TASK ITEM -> In the data, extract each line that holds the string "pick".

INFORMATION PROVIDED ->
┌──
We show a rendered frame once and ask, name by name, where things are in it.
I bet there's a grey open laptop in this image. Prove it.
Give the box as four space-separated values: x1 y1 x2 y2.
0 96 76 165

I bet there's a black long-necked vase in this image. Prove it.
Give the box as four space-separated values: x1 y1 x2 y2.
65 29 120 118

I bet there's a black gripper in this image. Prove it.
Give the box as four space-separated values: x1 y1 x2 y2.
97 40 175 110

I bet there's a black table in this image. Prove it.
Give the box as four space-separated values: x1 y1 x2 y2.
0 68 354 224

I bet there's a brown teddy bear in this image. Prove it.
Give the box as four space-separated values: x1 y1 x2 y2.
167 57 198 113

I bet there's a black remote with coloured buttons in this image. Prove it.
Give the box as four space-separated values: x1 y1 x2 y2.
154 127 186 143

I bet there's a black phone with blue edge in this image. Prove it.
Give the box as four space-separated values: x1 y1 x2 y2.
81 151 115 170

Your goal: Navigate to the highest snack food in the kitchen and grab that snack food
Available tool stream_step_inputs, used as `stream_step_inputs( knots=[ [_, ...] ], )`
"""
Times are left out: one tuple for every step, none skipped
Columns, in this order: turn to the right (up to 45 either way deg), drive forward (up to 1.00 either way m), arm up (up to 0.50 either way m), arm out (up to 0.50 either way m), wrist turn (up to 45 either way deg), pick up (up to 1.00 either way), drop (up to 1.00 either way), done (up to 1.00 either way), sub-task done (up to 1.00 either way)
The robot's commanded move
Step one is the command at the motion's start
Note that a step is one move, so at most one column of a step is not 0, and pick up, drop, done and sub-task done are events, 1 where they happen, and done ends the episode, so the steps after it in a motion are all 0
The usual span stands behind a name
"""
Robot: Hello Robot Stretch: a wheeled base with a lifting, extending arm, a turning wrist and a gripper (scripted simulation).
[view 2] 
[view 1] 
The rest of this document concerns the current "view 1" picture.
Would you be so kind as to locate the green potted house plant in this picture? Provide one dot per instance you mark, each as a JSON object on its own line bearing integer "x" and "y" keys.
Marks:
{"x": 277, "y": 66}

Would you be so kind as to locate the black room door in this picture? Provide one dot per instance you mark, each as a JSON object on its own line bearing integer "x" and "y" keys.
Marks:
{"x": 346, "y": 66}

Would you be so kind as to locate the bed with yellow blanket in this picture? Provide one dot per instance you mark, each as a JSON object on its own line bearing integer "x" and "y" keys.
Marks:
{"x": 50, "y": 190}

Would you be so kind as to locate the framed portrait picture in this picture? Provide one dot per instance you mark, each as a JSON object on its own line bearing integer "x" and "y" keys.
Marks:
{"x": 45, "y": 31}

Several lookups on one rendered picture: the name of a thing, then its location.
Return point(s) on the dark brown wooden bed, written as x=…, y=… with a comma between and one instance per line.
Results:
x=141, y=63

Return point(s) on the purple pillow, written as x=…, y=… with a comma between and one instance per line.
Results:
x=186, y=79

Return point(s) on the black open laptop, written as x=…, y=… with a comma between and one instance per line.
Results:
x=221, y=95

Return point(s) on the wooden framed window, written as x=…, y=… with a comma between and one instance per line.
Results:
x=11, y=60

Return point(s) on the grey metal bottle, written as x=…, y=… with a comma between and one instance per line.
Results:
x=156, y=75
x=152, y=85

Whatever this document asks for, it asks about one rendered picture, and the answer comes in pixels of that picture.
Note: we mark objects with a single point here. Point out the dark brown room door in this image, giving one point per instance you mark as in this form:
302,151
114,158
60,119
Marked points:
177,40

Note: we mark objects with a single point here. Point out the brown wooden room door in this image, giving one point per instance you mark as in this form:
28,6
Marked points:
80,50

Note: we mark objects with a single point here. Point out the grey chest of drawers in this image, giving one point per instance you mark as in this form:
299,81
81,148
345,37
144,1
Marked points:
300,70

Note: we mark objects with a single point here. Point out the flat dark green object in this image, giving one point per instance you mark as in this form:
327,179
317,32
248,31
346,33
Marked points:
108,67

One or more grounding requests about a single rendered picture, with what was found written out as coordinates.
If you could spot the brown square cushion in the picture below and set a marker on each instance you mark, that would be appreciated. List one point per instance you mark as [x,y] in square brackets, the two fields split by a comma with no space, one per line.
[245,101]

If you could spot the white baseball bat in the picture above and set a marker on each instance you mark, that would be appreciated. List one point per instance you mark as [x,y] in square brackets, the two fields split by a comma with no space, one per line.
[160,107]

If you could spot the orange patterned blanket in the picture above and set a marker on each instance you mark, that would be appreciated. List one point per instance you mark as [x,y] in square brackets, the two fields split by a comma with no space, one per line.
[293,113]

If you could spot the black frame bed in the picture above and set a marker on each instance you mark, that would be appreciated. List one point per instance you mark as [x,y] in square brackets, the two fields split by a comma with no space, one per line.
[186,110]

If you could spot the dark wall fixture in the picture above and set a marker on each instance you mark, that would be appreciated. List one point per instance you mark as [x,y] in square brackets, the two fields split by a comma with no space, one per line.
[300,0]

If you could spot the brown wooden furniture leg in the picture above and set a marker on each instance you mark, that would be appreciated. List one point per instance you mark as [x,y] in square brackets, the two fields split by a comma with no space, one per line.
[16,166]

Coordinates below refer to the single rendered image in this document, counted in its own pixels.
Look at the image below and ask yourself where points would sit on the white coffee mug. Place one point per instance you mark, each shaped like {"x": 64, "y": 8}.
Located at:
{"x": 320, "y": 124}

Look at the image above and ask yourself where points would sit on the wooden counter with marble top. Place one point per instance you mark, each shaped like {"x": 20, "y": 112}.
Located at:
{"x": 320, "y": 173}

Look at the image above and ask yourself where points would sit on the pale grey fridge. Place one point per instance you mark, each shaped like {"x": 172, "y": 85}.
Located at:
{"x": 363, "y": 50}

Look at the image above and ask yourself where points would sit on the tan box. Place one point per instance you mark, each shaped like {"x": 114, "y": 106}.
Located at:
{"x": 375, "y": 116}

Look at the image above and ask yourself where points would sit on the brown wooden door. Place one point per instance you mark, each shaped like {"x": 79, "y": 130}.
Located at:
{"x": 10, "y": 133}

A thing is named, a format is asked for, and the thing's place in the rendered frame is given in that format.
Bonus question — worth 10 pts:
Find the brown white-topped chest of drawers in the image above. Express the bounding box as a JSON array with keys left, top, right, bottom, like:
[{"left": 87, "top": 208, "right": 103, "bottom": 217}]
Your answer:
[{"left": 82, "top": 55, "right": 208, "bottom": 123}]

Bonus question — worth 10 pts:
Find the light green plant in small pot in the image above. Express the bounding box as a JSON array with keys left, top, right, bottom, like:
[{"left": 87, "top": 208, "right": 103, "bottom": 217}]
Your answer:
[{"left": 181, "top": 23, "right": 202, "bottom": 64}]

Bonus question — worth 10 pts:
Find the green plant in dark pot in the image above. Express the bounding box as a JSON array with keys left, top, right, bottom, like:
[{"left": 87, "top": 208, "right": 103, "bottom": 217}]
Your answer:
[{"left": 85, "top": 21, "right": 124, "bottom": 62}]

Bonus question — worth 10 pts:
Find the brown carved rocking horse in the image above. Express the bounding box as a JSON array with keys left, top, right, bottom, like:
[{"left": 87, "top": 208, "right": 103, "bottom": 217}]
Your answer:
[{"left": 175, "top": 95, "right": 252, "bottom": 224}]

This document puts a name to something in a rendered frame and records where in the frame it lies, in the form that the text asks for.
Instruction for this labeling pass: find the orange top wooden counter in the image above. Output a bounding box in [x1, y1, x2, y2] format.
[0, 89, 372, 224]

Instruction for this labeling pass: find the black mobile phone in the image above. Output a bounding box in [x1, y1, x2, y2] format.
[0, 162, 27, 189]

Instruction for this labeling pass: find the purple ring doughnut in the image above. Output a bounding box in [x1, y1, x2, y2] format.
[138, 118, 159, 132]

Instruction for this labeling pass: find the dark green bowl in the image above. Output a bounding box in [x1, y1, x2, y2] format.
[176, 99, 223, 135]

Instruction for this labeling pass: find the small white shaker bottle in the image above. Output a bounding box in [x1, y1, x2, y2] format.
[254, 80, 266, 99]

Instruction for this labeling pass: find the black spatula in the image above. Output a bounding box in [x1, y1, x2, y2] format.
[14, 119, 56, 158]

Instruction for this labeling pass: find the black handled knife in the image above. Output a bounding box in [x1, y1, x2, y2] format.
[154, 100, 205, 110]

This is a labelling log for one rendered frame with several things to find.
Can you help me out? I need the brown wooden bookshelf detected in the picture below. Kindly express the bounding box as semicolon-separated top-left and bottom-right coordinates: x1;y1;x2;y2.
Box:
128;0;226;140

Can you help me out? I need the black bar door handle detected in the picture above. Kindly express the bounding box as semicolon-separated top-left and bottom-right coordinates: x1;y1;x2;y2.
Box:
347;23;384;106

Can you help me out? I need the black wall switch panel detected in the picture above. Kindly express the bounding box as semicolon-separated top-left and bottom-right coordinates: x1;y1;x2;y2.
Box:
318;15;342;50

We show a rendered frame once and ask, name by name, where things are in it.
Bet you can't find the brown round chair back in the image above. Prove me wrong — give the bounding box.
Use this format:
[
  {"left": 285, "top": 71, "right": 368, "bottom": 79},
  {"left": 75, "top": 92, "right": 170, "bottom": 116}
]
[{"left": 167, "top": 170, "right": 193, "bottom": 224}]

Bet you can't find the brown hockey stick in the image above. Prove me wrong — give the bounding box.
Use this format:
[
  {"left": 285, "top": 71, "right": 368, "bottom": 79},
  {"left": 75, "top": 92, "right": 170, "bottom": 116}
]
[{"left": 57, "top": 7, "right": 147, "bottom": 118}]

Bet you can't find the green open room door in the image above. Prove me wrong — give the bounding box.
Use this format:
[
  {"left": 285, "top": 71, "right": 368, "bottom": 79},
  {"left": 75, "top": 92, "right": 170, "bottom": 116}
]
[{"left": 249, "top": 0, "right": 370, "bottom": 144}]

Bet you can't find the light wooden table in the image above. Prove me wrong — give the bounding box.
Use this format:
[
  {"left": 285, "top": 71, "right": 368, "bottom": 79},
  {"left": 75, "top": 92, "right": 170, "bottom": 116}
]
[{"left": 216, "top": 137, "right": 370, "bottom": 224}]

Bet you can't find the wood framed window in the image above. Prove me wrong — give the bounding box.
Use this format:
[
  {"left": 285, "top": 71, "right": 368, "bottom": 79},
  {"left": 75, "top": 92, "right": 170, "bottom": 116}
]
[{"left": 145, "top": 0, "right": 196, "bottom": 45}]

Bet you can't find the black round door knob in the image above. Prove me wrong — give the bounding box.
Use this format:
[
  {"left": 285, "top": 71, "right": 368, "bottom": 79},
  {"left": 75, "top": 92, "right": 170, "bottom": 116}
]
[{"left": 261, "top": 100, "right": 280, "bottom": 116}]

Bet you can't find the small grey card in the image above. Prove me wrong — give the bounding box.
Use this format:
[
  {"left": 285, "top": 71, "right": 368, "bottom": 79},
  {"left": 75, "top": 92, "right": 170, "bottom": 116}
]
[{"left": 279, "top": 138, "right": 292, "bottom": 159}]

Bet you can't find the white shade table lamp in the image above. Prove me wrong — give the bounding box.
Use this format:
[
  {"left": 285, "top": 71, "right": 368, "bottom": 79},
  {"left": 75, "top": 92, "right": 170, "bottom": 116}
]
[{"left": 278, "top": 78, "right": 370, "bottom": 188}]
└──
EXPECTED ANSWER ->
Columns, in this order: turn to the right (up to 45 either way deg), drive forward (up to 1.00 either way m), arm up (up to 0.50 either way m), arm out (up to 0.50 either way m), wrist turn (up to 45 either way deg), pick up (up to 1.00 either way), drop (up to 1.00 either way), done (up to 1.00 either way), sub-task done (up to 1.00 either way)
Note that a step is one move, so at most one column of a step is not 0, and pick up, drop, done and sub-task done are events, 1 where they happen, and done ends the episode, so the steps after it in a motion are all 0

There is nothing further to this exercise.